(SUPPLIED DATA)
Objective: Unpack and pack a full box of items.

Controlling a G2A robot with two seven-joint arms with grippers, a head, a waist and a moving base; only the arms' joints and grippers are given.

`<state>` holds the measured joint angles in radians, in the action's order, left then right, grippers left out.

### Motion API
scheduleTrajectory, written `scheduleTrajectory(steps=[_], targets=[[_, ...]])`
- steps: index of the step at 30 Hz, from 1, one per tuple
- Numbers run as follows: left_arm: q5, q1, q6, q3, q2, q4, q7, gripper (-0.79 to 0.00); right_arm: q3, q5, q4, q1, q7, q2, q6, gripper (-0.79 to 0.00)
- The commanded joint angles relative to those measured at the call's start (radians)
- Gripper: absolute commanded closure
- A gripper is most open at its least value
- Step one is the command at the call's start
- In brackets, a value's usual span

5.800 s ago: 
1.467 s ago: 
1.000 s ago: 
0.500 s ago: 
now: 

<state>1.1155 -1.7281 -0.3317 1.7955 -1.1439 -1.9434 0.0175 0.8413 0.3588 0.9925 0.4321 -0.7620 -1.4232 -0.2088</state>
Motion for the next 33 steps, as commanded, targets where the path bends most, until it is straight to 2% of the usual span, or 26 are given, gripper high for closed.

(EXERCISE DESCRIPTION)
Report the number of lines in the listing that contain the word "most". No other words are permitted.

(OUTPUT)
2